1777-04-06, de Voltaire [François Marie Arouet] à Anne Madeleine Louise de La Tour Du Pin, baronne d'Argental.

Je suis obligé d'avouer à notre protectrice, et à mon papillon philosophe que j'ai reçu de la nature un décret d'ajournement personnel qui me forcera de paraître bientôt devant elle en assez mauvaise posture.
Pardonnez moi cette figure de rhétorique tirée du barreau. Il faut bien que je parle cette langue puisque j'ai un procès dans votre commandement de Dijon. Je sais qu'on s'adresse à notre protectrice pour toutes les mauvaises affaires qu'on a dans la province. Tantôt c'est pour du sel gris, tantôt pour du sel blanc; c'est m. Racle qui demande à être payé de ce que le roi lui doit; c'est m. de Florian qui vous demande des recommandations pour sa femme, laquelle est poursuivie par le procureur du roi de Sémur, auprès du procureur du roi de Dijon pour une tracasserie qui ne peut faire de sensation que dans une petite ville de province; enfin c'est made Denis et moi qui nous adressons à la protectrice.

L'affaire de made de Florian n'est rien, et la nôtre est considérable. On nous demande quinze mille francs, et les frais iront au delà.

Vous nous avez déjà favorisés, madame, auprès de m. de Richelieu; voyez si vous pouvez nous protéger encore auprès de m. Quirot de Poligny, conseiller au parlement, notre rapporteur. C'est à dire, souvenez vous si vous avez à Dijon quelque commissionnaire, quelque homme qui exécute vos ordres, et qui puisse dire à m. de Poligny que vous daignez vous intéresser à notre bon droit.

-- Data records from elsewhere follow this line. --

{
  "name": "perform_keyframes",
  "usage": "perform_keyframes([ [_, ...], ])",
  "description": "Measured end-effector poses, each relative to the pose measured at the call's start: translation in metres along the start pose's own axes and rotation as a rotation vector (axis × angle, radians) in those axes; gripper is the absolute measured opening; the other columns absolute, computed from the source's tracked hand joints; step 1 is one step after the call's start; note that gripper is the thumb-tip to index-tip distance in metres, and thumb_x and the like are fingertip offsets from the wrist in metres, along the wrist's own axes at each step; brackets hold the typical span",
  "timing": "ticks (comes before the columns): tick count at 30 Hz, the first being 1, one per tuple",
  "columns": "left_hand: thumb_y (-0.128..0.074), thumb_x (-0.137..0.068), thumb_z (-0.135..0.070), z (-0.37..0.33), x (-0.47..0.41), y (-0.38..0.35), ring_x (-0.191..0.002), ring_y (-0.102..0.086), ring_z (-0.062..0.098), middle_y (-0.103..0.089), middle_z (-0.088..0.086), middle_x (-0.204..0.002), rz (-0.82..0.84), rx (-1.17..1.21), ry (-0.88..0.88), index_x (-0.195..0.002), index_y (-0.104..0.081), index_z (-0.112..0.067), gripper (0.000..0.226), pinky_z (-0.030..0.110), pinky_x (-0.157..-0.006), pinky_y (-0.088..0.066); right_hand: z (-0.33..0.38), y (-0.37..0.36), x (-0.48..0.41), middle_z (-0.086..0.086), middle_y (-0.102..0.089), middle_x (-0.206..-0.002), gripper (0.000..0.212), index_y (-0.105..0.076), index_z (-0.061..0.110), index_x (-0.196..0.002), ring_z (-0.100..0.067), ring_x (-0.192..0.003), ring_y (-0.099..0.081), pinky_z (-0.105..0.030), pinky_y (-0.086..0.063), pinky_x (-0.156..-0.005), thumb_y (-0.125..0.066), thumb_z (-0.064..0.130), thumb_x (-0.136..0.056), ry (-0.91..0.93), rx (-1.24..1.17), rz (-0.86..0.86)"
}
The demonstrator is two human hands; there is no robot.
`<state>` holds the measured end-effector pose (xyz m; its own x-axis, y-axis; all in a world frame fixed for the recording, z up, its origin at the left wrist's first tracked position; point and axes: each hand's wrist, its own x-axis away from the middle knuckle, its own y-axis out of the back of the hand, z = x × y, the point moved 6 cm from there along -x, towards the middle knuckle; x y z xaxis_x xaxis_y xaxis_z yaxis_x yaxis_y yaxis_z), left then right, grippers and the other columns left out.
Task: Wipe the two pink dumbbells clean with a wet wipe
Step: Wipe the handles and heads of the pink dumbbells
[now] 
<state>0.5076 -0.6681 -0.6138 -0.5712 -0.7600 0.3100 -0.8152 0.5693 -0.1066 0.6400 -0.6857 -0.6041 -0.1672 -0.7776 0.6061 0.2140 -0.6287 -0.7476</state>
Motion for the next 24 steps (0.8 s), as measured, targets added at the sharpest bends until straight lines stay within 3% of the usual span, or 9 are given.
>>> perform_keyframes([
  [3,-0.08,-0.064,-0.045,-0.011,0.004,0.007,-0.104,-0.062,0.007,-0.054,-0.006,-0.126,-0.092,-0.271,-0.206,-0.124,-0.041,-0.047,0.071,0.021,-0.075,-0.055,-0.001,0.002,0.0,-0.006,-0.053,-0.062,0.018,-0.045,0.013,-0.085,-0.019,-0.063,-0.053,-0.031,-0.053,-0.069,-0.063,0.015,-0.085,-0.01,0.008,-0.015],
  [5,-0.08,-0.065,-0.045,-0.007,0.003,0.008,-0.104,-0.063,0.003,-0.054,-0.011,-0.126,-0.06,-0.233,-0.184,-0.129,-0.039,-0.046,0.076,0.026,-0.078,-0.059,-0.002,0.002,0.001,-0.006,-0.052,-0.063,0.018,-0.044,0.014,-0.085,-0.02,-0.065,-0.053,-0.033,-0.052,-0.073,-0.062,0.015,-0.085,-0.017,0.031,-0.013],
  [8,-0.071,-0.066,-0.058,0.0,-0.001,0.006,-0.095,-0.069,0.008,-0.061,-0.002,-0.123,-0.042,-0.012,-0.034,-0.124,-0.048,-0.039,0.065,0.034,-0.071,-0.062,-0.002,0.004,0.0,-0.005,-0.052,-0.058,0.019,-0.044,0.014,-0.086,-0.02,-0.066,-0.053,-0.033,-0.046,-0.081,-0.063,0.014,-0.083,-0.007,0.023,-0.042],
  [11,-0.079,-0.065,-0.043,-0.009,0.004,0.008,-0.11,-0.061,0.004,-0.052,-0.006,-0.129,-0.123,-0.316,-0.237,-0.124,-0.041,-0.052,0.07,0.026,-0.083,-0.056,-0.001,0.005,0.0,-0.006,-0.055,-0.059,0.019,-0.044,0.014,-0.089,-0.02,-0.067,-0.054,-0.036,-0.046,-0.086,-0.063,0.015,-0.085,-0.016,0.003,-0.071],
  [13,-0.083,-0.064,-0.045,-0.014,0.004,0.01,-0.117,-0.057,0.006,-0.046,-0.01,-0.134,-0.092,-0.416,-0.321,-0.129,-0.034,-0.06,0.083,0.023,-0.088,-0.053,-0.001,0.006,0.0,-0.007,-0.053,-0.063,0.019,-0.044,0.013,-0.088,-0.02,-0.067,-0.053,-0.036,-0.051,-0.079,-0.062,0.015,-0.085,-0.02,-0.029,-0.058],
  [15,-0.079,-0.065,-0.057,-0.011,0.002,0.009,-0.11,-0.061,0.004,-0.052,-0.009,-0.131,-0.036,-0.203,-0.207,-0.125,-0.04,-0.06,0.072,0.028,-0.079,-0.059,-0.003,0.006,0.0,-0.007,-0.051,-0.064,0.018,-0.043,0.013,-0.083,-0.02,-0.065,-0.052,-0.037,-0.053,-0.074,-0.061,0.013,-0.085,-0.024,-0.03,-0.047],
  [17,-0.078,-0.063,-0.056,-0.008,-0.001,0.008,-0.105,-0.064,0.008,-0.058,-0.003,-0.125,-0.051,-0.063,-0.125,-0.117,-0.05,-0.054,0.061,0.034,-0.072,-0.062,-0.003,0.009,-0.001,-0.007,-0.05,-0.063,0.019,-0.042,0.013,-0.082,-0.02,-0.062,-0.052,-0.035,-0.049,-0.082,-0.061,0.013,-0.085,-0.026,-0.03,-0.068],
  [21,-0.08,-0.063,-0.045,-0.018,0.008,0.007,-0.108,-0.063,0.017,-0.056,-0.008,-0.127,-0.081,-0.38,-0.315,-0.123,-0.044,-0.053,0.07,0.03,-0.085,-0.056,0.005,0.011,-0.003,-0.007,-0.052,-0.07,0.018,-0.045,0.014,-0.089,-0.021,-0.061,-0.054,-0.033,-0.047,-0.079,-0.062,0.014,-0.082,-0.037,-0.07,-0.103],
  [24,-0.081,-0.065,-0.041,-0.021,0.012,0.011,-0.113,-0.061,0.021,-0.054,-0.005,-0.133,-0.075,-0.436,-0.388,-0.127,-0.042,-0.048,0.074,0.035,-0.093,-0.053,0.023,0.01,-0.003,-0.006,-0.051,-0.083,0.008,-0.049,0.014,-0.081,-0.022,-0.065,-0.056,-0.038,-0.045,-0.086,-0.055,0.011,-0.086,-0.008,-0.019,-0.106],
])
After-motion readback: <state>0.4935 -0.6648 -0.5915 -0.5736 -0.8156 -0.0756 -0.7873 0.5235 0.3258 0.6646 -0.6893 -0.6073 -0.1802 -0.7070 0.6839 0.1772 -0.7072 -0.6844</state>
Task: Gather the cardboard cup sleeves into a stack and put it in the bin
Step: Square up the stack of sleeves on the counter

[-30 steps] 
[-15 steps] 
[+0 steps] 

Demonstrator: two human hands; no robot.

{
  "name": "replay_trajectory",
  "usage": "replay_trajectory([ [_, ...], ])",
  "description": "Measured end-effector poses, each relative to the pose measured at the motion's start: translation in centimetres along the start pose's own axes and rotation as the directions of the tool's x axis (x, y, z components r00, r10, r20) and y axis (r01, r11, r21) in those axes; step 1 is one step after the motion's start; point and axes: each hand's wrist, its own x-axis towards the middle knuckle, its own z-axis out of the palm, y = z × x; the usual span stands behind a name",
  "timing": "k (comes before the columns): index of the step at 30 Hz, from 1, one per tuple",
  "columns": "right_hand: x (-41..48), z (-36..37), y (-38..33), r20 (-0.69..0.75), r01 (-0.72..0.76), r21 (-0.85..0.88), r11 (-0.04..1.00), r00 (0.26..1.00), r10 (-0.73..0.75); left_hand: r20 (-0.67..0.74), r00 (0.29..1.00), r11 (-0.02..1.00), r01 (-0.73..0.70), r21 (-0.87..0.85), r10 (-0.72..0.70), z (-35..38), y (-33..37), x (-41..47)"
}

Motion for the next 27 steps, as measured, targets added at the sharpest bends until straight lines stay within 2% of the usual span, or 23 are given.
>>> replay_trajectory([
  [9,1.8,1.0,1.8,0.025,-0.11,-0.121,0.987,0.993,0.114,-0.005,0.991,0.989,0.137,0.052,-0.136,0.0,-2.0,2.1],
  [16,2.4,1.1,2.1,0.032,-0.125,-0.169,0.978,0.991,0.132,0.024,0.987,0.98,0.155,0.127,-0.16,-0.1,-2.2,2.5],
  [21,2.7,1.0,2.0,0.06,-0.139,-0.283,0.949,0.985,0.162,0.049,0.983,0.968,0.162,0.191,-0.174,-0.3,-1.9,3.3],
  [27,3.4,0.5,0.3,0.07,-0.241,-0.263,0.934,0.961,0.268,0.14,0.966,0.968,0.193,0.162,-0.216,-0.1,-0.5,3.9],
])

Il y a des temps malheureux où l'on est forcé d'importuner de ses misères les papillons philosophes qui ont un cœur compatissant et généreux. Je me suis trouvé à la fois assailli ou abandonné de tous côtés. La ville de Ferney ne s'en trouve pas mieux. Il a fallu renoncer aux maisons qu'on avait commencées; et je tombe moi même en ruine quand je suis entouré de celle de ma colonie. Il me semble que je suis réformé à la suite de m. le duc de Choiseul. Ferney est dans un état bien plus déplorable que Versoy.

Je ne vous cache point, ma protectrice, que je pense toujours au jour fatal où l'on m'annonça qu'on allait ne s'occuper plus que de Champteloup. J'étais si mal informé alors de tout ce qui se passait, que j'avais cru qu'il ne s'agissait que de diminuer le ressort du parlement de Paris, et de ne plus obliger les pauvres provinciaux de courir deux cents lieues pour aller se ruiner et se morfondre dans l'antichambre d'un conseiller au parlement.

Je me flattais encore qu'on ne persécuterait plus les malheureux philosophes et qu'on ne mettrait plus en prison douze mille volumes de l'enciclopédie, qu'on respirerait enfin sous des lois plus tolérables. Je vis bientôt à quel point je m'étais trompé. Je fus au désespoir, j'y suis encore, j'y serai jusqu'au dernier moment de ma vie. C'est là ce qui dévore mon cœur du soir au matin. C'est ce qui m'a valu enfin l'espèce d'apoplexie, ou quelque chose de pis, qui va bientôt finir ma ridicule carrière.

Je vous demanderai à genoux une très grande grâce en prenant mon congé, c'est d'assurer le grand homme vis à vis lequel vous demeurez, que je pars de ce monde en n'y connaissant point de plus belle âme que la sienne. J'entends les âmes des hommes, car pour celles des dames, je n'en connais point de plus noble et de plus charmante que la vôtre.

Voilà mes dernières volontés, et je vous supplierai très instamment dès que je serai inhumé dans un petit coin de la Suisse, de me mettre aux pieds du seigneur de Champteloup comme aux vôtres.

V.

P. S: Le procès que nous avons à Dijon est au nom de madame Denis et non pas au mien. Il suffirait que votre mandataire, si vous en avez un, recommandât à mr de Poligny l'affaire de madame Denis en général.